HUSBANDS CHOOSE TO LOVE WIVES IN THOUGHTFUL SELF SACRIFICE 25-33

Scripture tends to speak to us at the point of our weakness. If the weakness of the wife consists in her reluctance to submit to her husband, the husband’s weakness is his failure to love his wife.

 

1. Love as Christ gave himself for the church 25. If you treat your wife like Christ treated His church you will not stray very far. Do things for your wife—sacrifice your time and energy—which she does not like to do or things that relieve tension from her life. Do the dishes, make tedious phone calls, deal with grouchy relatives and neighbors, pay the bills, disciple your children and take out the garbage. So a husbands love of his wife corresponds in kind, manner, and depth with Christ’s sacrificial  love of His church. That is our standard and model and example.

 

2. Sanctify her with the word 26. When you marry your wife in the twenties she is the product of her parents discipleship. When you are married for twenty years she is the product of your discipleship. Don’t preach to her or tell her what the Bible says she should do. She is first of all a xian herself with responsibility before the Lord for her own spiritual walk. Make the scripture and your obedience to it individually the focus and let that shape and impact your marriage.
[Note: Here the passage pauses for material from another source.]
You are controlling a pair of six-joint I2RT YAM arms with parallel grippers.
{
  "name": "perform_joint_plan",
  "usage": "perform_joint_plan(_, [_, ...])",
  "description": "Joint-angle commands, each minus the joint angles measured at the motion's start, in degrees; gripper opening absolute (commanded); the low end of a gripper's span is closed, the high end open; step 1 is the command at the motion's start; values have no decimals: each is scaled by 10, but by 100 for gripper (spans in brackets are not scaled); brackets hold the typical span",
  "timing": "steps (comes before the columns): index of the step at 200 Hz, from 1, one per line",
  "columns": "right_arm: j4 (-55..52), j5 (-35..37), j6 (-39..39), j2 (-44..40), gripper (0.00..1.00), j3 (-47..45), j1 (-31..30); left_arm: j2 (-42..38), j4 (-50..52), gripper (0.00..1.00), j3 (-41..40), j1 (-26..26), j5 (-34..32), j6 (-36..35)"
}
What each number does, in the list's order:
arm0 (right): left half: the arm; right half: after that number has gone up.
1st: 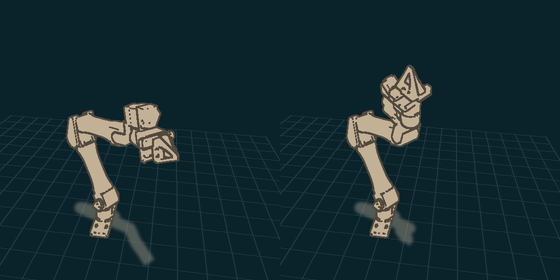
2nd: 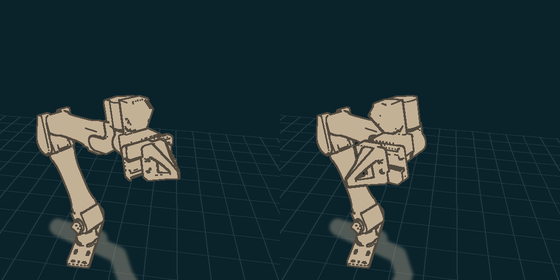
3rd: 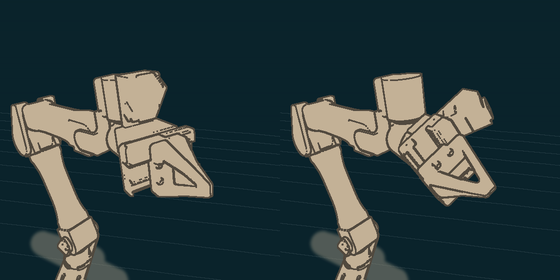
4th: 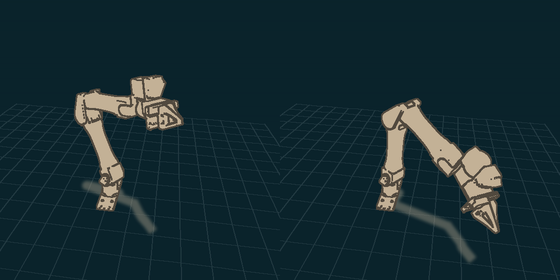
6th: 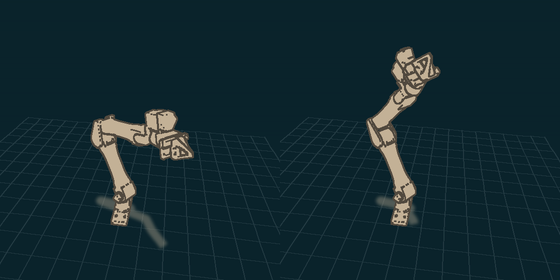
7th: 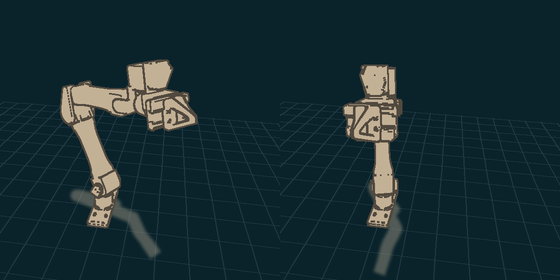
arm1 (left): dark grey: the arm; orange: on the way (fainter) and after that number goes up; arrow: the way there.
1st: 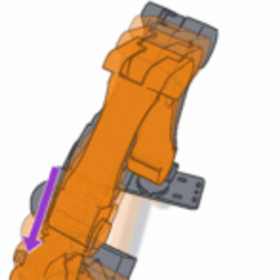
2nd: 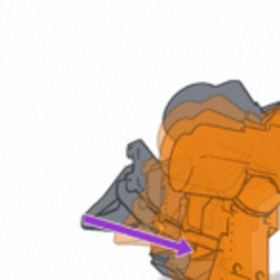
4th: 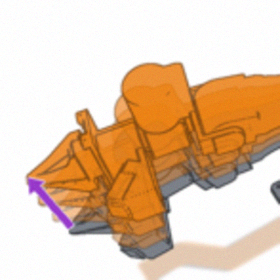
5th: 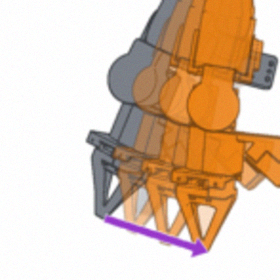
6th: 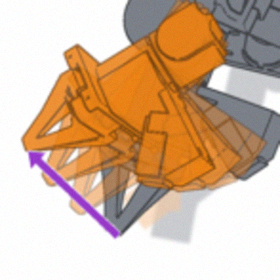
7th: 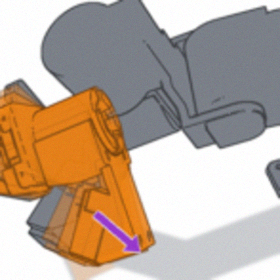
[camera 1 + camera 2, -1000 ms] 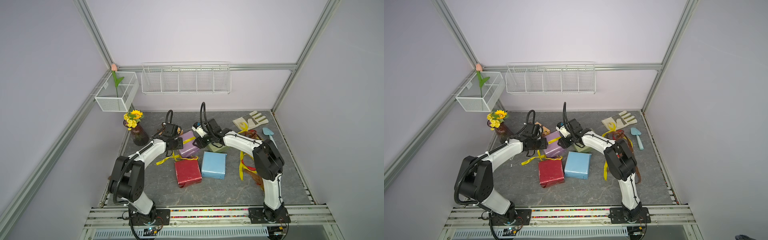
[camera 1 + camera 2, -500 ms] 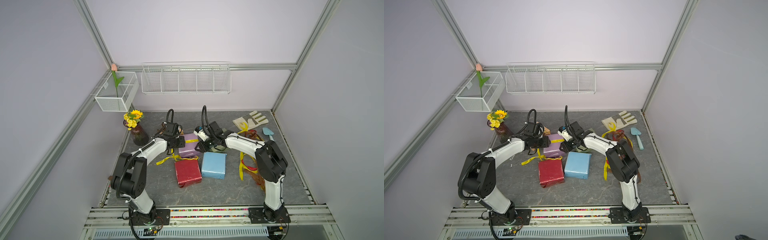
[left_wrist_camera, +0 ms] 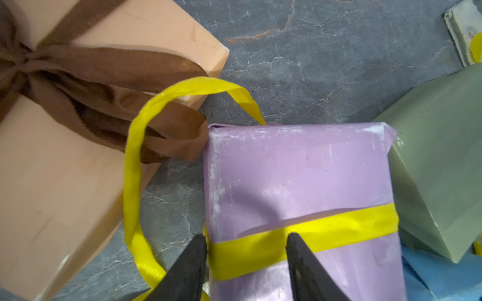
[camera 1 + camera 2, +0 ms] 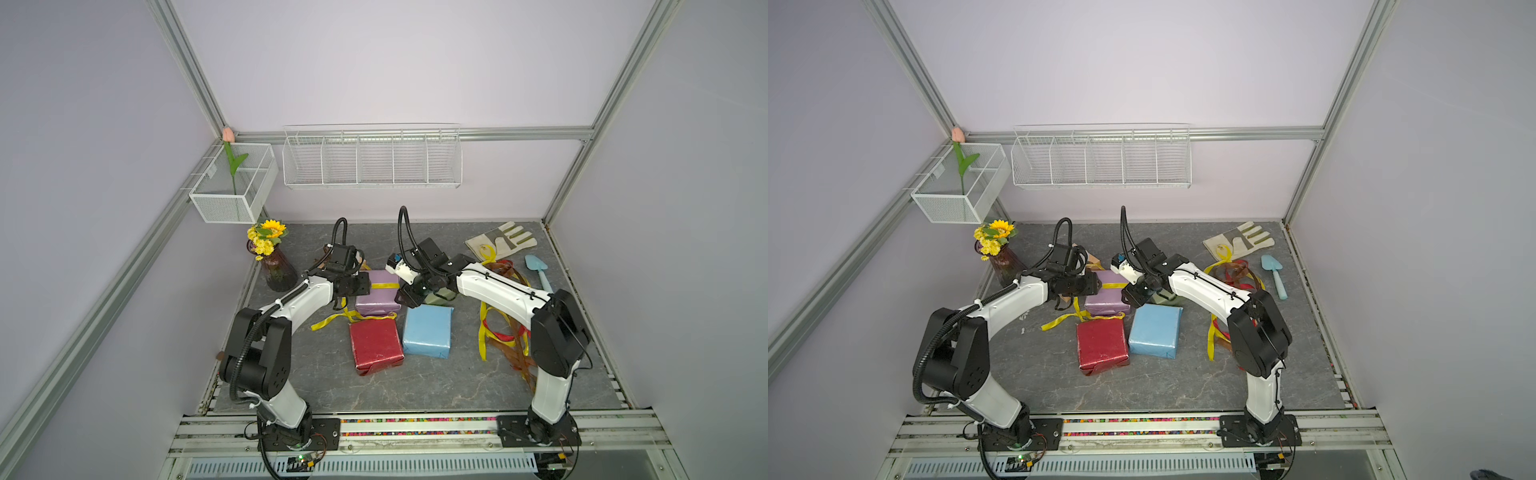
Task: Untie the ribbon bows on the gift boxes
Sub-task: Adjust the gift box at the center of the board, then pull the ribbon from the gift box.
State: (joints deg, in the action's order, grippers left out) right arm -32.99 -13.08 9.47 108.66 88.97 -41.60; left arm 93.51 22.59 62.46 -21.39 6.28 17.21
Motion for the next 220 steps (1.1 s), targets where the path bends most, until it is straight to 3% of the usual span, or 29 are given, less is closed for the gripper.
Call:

Discuss family and social situations, which affect her, not you, using biblical morality to guide you. Notice the descriptions sanctify, cleanse and wash all centered around the Word of God. Husbands must make the Word the center of their marriage.

 

3. Presenting her holy and blameless 27. Jesus is ensuring that is the case for His church when we as the bride are presented to him in marriage after our judgment in heaven. Like that, we as husbands help to prepare our wives to be godly matriarchs to our grandchildren and within our extended family. This is an investment not just a job. You are not the focus. She is. With thoughtful self-sacrifice all of our marriage we are serving the best interests of our wives biblically not ensuring that they serve mine. That is a distortion of biblical husbanding.

 

4. Love her as I love myself 28-29. Marriage is not 50-50 it is 100% being a husband and a wife. That is the same commitment Christ made to us. If you treat your wife like you treat your own body—you nourish and cherish it—you will not stray too far. Be sure she feels wanted, needed, secure and significant. The #1 person in your life second only to God is your wife not your children or your parents. Don’t make rules about things or complain about things that are not biblically directed in things like house cleaning, food preparation, being on time or talking when you want to rest. Don’t be an autocrat or dictocrat. Notice these parameters are not emotional but volitional in acts of thoughtful self-sacrifice. Don’t deceive yourself into believing that you no longer love your wife as though some mystical emotion has left you. If one no longer loves his wife it is because you do not want to love her and willfully disobey God’s commandment to do so.

 

5. Love and respect must define the manner in which we are married 30-33. The whole argument is reinforced with God’s original intent for marriage and then exemplified in Christ’s relationship with the church. There is a union of head and body spiritually. To maintain the marriage union requires obedience to God by both husbands—love his own wife even as himself—and wives—that she respects her husband. God does not want husbands belittled or wives unloved!

 

APPLICATION

1. The greatest asset you have going for your marriage is your willingness to keep working at it. Making adjustments in marriage can be like two porcupines in the winter chilled by the cold and snow trying to get near each other. Sin makes it painful and can fracture that relationship.

 

2. In marriage we have only added to our responsibility before God. So do it.